Depuis que l’écologie est devenue politique, les tentatives de synthèse, de dépassement ou de différenciation entre vert et rouge ont été incontournables pour la plupart des essais de conceptualisation d’un paradigme écologiste dans une politique globale de la transformation sociale. Les récentes tentatives « éco-socialistes », qui réactivent les habituels obstacles d’une certaine tradition marxiste et les limites d’une dénonciation de la marchandisation, sont l’occasion de revenir sur ce qui constitue toujours le chantier d’une écologie politique du point de vue des processus de subjectivation collective et non de l’antériorité d’un savoir séparé d’un mode d’existence, pour redéfinir la question du commun comme création à venir, d’une composition des pratiques, d’une cohérence des usages du monde.

Since ecology has become politics, the attempts at synthesis, differentiation or the overcoming of differences between green and red have been unavoidable for most attempts to conceptualize an ecological paradigm within an overall politics of social transformation.

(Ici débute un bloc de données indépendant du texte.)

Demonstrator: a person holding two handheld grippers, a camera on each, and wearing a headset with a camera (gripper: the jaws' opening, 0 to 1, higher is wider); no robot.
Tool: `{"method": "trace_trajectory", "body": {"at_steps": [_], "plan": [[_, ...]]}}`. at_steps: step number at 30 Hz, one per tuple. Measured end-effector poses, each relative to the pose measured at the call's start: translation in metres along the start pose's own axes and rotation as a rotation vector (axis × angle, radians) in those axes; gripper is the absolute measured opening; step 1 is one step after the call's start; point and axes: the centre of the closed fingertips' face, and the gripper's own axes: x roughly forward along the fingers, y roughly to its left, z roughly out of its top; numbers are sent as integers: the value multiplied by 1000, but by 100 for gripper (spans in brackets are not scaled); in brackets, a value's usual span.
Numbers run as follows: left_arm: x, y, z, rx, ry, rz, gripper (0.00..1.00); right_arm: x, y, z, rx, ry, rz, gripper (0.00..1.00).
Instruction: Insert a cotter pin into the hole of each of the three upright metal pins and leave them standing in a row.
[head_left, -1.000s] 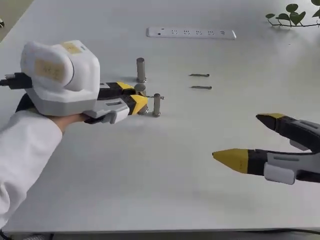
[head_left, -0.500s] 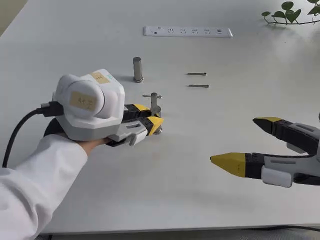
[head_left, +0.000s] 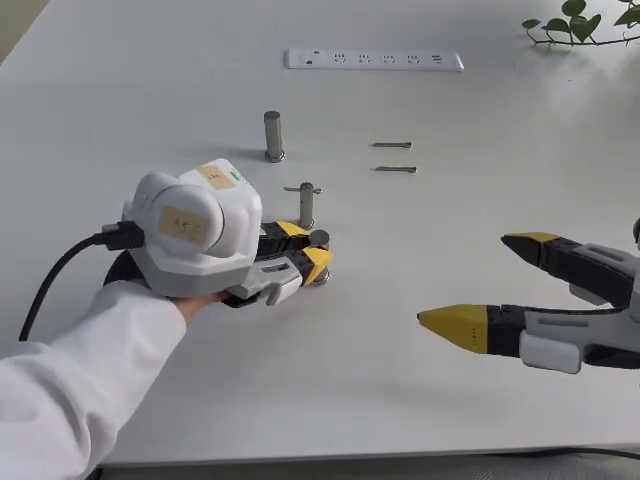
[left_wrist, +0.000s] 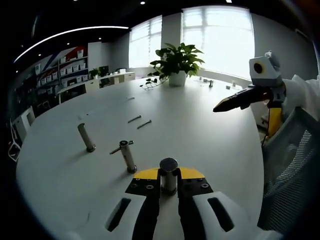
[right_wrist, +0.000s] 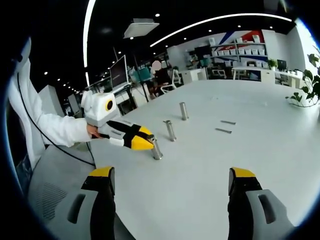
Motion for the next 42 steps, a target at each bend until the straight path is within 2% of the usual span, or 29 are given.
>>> {"method": "trace_trajectory", "body": {"at_steps": [6, 7, 8, 10, 13, 15, 16, 19, 21, 22, 23, 26, 27, 28, 30, 32, 37, 40, 42], "plan": [[0, 0, 0, -2, -11, 8, 11, 1, 1, 0, -2, 2, 4, 92], [0, -1, 0, 36, -11, 11, 11, 1, 1, -1, -2, 3, 5, 92], [0, -2, 0, 41, -13, 11, 11, 1, 1, -1, -2, 4, 6, 92], [0, -2, 0, -3, -16, 10, 11, 1, 2, -1, -4, 6, 7, 92], [0, -2, 0, 2, -22, 9, 11, 2, 3, -2, -3, 7, 11, 92], [0, -2, 2, -27, -45, -5, 13, 2, 4, -2, -2, 6, 14, 92], [-1, -2, 4, -21, -59, -8, 14, 3, 5, -2, 0, 5, 17, 92], [-2, -6, 6, -15, -62, -34, 25, 3, 5, -2, -1, 4, 18, 92], [-5, -11, 8, -48, -64, -85, 31, 2, 5, -2, 2, 5, 18, 92], [-6, -10, 10, -61, -72, -95, 33, 2, 5, -2, 2, 5, 19, 92], [-10, -10, 13, -64, -92, -113, 38, 2, 5, -1, 0, 4, 20, 92], [-19, -10, 18, -72, -115, -141, 54, 0, 5, 0, 0, -2, 19, 92], [-27, -13, 24, -87, -150, -180, 56, 0, 5, 0, 1, -4, 19, 92], [-32, -13, 25, -108, -157, -192, 58, -1, 4, 0, 1, -5, 18, 92], [-40, -10, 27, -115, -166, -199, 63, -2, 3, 0, 2, -5, 15, 92], [-49, -8, 26, -111, -168, -202, 73, -2, 2, 0, 2, -4, 13, 92], [-69, -5, 16, -104, -137, -190, 93, -5, -1, 0, 4, -5, 4, 92], [-79, -6, 9, -105, -120, -185, 99, -6, -2, 0, 2, -4, 1, 92], [-85, -6, 3, -108, -108, -180, 99, -8, -4, 1, 0, -1, -3, 92]]}}
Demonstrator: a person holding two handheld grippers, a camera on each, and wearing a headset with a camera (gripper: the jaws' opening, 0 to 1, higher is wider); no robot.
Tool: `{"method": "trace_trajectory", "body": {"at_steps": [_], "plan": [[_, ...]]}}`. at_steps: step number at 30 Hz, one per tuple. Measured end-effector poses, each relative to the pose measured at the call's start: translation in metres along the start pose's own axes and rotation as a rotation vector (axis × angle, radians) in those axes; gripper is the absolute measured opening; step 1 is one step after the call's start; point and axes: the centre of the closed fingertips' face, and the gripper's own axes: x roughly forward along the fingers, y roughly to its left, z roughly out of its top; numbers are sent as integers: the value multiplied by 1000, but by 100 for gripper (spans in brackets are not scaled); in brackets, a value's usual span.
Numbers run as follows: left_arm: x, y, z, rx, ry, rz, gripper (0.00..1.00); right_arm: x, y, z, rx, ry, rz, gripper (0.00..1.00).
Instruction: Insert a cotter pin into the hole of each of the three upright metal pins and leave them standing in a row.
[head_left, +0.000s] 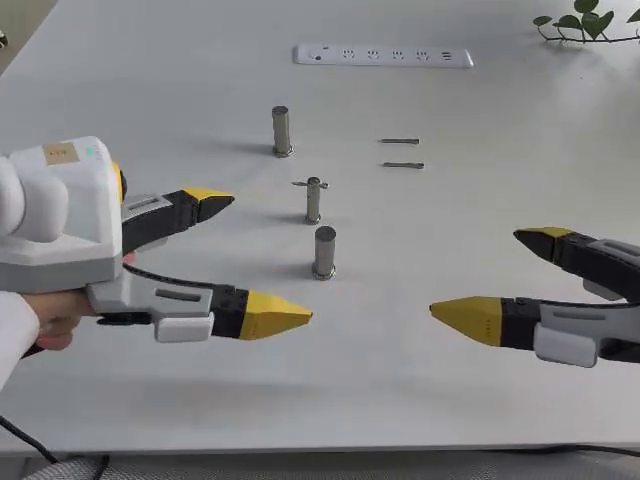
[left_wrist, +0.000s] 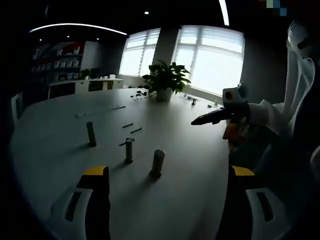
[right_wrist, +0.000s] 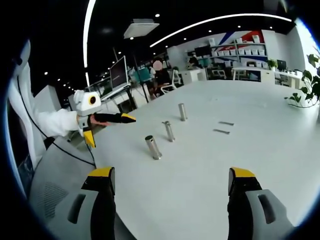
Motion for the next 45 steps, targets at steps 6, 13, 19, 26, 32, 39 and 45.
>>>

By reactivating the usual obstacles of a certain Marxist tradition along with the limits of a denunciation of commodification, the recent attempts at “eco-socialism” offer us a chance to go back to what remains the ongoing project of a political ecology seen from the viewpoint of the processes of collective subjectivation, and not from pre-existing knowledge separated from the world of existence. The goal is to redefine the question of the common as a creation yet to come, as a composition of practices, a coherency of the uses of the world.